American Gangster
1968. À droite, Richie Roberts (Russell Crowe), flic intègre façon Frank Serpico, qui se débat entre des collègues new-yorkais corrompus jusqu’à l’os et une procédure de divorce où se joue la garde de son fils. À gauche, Frank Lucas (Denzel Washington), chauffeur d’un parrain de Harlem récemment décédé qui, en pleine guerre du Vietnam, décide d’importer d’Asie du Sud-Est de l’héroïne pure. Son idée de génie ? Transporter la poudre en utilisant la logistique de l’armée américaine, de ses cargos militaires aux cercueils métallisés des boys de retour au pays.

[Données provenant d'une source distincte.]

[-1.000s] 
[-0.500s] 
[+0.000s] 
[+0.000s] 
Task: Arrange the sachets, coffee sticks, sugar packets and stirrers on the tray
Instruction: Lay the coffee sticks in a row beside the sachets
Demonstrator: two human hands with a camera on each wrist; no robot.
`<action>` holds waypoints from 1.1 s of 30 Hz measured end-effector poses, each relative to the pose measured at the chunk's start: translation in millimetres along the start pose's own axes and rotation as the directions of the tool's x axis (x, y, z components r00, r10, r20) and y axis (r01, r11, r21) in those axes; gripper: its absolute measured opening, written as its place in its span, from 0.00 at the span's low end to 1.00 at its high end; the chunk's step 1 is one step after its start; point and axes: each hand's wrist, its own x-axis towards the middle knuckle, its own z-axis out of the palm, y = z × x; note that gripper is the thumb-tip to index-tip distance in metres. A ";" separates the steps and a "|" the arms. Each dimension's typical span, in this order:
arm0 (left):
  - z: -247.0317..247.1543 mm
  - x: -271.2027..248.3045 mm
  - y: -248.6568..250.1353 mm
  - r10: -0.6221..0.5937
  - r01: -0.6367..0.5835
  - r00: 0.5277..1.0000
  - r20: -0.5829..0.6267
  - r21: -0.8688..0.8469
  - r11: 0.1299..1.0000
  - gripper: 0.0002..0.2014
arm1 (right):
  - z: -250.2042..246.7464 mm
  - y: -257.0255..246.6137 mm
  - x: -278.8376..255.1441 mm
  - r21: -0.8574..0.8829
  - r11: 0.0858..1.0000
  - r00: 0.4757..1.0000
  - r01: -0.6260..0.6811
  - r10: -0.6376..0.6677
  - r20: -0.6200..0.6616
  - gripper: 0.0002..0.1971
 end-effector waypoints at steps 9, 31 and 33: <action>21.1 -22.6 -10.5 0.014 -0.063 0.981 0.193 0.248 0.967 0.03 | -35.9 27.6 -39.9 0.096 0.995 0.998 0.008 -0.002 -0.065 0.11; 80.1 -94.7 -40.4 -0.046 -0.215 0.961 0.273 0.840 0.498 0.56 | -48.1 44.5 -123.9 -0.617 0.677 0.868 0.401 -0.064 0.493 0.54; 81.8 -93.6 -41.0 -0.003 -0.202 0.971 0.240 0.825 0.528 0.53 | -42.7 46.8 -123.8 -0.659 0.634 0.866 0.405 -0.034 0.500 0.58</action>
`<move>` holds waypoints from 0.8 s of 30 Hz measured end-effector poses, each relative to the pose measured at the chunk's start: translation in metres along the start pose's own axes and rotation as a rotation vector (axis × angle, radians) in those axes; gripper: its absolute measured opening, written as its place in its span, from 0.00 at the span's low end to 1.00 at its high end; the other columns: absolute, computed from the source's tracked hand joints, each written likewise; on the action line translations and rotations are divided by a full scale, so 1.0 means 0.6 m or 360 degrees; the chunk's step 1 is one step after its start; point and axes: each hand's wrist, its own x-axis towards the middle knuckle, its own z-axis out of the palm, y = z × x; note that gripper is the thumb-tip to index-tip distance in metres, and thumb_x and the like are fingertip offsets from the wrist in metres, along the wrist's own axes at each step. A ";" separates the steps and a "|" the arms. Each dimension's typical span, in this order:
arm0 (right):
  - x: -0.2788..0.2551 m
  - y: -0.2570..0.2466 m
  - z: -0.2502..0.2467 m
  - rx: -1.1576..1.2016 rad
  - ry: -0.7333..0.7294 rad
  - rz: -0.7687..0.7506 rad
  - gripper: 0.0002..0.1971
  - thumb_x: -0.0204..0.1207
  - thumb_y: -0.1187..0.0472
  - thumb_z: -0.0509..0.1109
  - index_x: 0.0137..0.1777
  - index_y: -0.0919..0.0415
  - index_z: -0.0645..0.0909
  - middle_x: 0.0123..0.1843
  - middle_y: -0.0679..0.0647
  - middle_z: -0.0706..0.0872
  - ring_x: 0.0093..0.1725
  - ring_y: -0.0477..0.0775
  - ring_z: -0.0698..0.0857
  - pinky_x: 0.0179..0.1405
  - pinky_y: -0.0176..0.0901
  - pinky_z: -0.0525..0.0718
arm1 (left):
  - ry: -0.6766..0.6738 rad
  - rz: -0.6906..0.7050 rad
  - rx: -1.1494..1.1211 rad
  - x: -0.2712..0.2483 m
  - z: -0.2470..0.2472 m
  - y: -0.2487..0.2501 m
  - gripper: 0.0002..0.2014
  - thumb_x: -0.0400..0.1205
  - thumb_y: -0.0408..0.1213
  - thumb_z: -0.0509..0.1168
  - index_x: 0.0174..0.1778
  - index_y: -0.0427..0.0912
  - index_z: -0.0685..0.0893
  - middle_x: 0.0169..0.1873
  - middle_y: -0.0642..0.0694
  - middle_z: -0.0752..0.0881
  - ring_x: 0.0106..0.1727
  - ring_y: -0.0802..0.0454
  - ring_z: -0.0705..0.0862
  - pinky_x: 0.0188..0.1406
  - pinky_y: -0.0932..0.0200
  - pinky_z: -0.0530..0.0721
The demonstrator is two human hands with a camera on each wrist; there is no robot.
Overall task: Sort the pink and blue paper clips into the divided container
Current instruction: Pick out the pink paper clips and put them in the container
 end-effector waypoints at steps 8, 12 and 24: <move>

En surface, American Gangster épouse la structure canonique du gangster movie, ascension et chute d’un caïd dont le petit commerce dépend de l’évolution de la guerre. Mavericks au sein de leur milieu respectif (l’un est noir et bouleverse les lois capitalistes d’une mafia blanche, et l’autre refuse de tremper dans les magouilles de ses collègues), Roberts et Lucas incarnent chacun à leur manière un code d’honneur en voie de disparition, une sorte de rectitude parfaitement classique qui n’épouse pas l’indécision des films dont le récit d'American Gangster (les Seventies) est contemporain.
Autrement dit, Scott signe un film presque anachronique qui s’immerge dans les années 70 mais n’en retrouve ni l’esprit (aucun signe de vacillement identitaire et/ou professionnel n’affecte les personnages), ni l’énergie (petite monotonie du récit qui peine à faire varier ses régimes, à sortir de ses gonds). Pendant 2 h 40, American Gangster poursuit deux lièvres à la fois (la description de deux hommes en particulier et celle d’une époque en général), et parvient à n’en saisir qu’un.